All of lore.kernel.org
 help / color / mirror / Atom feed
From: Mike Kravetz <mike.kravetz@oracle.com>
To: Naoya Horiguchi <naoya.horiguchi@linux.dev>
Cc: "Jiaqi Yan" <jiaqiyan@google.com>,
	"HORIGUCHI NAOYA(堀口 直也)" <naoya.horiguchi@nec.com>,
	"songmuchun@bytedance.com" <songmuchun@bytedance.com>,
	"shy828301@gmail.com" <shy828301@gmail.com>,
	"linmiaohe@huawei.com" <linmiaohe@huawei.com>,
	"akpm@linux-foundation.org" <akpm@linux-foundation.org>,
	"linux-mm@kvack.org" <linux-mm@kvack.org>,
	"linux-kernel@vger.kernel.org" <linux-kernel@vger.kernel.org>,
	"duenwen@google.com" <duenwen@google.com>,
	"axelrasmussen@google.com" <axelrasmussen@google.com>,
	"jthoughton@google.com" <jthoughton@google.com>
Subject: Re: [PATCH v1 1/3] mm/hwpoison: find subpage in hugetlb HWPOISON list
Date: Tue, 20 Jun 2023 11:05:33 -0700	[thread overview]
Message-ID: <20230620180533.GA3567@monkey> (raw)
In-Reply-To: <20230619082330.GA1612447@ik1-406-35019.vs.sakura.ne.jp>

On 06/19/23 17:23, Naoya Horiguchi wrote:
> On Sat, Jun 17, 2023 at 03:59:27PM -0700, Mike Kravetz wrote:
> > On 06/16/23 19:18, Jiaqi Yan wrote:
> > > On Fri, Jun 16, 2023 at 4:35 PM Mike Kravetz <mike.kravetz@oracle.com> wrote:
> > > > On 06/16/23 14:19, Jiaqi Yan wrote:
> > > > >
> > > > > Now looking again this, I think concurrent adding and deleting are
> > > > > fine with each other and with themselves, because raw_hwp_list is
> > > > > lock-less llist.
> > > >
> > > > Correct.
> > > >
> > > > > As for synchronizing traversal with adding and deleting, I wonder is
> > > > > it a good idea to make __update_and_free_hugetlb_folio hold
> > > > > hugetlb_lock before it folio_clear_hugetlb_hwpoison(which traverse +
> > > > > delete raw_hwp_list)?

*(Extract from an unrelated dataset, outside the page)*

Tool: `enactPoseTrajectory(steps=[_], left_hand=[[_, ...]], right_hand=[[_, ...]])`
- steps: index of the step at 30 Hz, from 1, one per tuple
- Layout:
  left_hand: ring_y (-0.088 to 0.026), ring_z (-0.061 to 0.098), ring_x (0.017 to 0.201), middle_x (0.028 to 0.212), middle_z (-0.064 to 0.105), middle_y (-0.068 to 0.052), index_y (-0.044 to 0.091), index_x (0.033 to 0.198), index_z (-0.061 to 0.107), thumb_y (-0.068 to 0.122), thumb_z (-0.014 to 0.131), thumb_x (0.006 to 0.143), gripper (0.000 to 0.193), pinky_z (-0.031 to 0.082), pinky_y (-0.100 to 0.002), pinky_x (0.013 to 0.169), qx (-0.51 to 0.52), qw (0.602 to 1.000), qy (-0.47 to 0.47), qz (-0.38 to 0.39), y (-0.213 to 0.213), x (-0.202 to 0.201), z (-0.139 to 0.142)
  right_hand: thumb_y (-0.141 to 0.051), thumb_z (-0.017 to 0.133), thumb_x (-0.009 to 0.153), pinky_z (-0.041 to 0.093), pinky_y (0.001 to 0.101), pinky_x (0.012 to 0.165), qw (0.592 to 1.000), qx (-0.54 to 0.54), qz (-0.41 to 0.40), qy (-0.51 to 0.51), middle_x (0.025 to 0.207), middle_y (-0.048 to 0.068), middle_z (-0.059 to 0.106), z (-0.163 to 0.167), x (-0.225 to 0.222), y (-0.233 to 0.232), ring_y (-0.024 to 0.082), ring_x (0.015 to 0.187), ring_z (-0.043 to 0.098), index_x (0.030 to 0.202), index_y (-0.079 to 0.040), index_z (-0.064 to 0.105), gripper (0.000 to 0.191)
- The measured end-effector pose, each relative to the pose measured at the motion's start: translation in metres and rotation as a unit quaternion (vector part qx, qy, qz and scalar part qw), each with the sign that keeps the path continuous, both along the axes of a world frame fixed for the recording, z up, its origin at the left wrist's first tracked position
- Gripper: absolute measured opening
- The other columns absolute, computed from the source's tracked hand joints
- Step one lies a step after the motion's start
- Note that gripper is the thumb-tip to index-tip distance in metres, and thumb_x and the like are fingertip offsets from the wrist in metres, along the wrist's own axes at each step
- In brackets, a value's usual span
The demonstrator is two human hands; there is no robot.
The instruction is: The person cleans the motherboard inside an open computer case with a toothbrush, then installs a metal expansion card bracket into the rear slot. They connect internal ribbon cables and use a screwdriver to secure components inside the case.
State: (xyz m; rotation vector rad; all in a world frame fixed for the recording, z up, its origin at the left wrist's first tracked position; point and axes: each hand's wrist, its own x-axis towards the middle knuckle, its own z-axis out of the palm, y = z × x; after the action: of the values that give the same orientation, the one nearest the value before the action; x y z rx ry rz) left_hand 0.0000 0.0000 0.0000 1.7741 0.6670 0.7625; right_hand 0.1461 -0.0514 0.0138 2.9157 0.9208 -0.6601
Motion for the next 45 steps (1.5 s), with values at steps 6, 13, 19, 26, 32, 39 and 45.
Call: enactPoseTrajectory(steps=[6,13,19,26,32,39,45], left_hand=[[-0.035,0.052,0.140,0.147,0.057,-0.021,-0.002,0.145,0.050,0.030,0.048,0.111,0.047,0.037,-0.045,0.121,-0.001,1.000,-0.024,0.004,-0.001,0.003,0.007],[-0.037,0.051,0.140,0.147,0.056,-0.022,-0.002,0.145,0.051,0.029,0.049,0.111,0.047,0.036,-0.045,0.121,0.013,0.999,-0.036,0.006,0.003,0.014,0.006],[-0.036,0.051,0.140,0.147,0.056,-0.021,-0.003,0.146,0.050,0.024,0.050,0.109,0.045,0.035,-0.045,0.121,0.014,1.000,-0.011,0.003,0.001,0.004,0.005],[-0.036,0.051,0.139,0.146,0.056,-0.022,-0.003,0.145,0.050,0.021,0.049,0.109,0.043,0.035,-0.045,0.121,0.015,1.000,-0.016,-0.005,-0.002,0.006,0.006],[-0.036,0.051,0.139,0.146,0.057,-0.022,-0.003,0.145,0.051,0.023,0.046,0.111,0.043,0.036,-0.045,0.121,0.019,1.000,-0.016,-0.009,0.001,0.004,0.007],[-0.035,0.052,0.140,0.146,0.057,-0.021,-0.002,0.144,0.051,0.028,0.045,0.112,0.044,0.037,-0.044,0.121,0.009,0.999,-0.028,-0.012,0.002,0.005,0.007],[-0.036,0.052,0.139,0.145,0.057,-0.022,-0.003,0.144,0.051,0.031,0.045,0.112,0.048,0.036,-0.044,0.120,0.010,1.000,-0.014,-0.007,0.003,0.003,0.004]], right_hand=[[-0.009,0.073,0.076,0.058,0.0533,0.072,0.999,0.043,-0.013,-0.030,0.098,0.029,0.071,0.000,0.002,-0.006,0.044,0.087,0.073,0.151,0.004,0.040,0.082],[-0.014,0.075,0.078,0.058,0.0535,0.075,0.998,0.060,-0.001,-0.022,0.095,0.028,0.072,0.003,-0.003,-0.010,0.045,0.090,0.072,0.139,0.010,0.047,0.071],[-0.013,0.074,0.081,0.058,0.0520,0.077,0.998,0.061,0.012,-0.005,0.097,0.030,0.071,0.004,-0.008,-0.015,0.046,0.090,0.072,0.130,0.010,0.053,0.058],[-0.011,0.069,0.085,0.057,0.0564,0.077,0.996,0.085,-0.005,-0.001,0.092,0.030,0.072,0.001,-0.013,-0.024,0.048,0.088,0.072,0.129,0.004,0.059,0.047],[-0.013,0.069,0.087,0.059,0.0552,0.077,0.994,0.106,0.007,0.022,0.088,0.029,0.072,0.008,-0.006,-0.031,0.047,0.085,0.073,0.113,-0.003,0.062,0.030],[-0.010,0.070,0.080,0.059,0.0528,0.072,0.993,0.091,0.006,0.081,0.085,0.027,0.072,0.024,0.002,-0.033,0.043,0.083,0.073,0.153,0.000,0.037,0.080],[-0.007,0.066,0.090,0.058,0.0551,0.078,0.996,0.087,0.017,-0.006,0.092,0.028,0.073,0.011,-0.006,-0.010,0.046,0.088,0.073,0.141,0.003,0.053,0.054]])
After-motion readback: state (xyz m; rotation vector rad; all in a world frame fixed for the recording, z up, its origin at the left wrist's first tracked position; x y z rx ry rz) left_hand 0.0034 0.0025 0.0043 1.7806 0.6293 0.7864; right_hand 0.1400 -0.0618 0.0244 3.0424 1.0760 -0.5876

In hugetlb, get_huge_page_for_hwpoison already
> > > > > takes hugetlb_lock; it seems to me __update_and_free_hugetlb_folio is
> > > > > missing the lock.
> > > >
> > > > I do not think the lock is needed.  However, while looking more closely
> > > > at this I think I discovered another issue.
> > > > This is VERY subtle.
> > > > Perhaps Naoya can help verify if my reasoning below is correct.
> > > >
> > > > In __update_and_free_hugetlb_folio we are not operating on a hugetlb page.
> > > > Why is this?
> > > > Before calling update_and_free_hugetlb_folio we call remove_hugetlb_folio.
> > > > The purpose of remove_hugetlb_folio is to remove the huge page from the
> > > > list AND compound page destructor indicating this is a hugetlb page is changed.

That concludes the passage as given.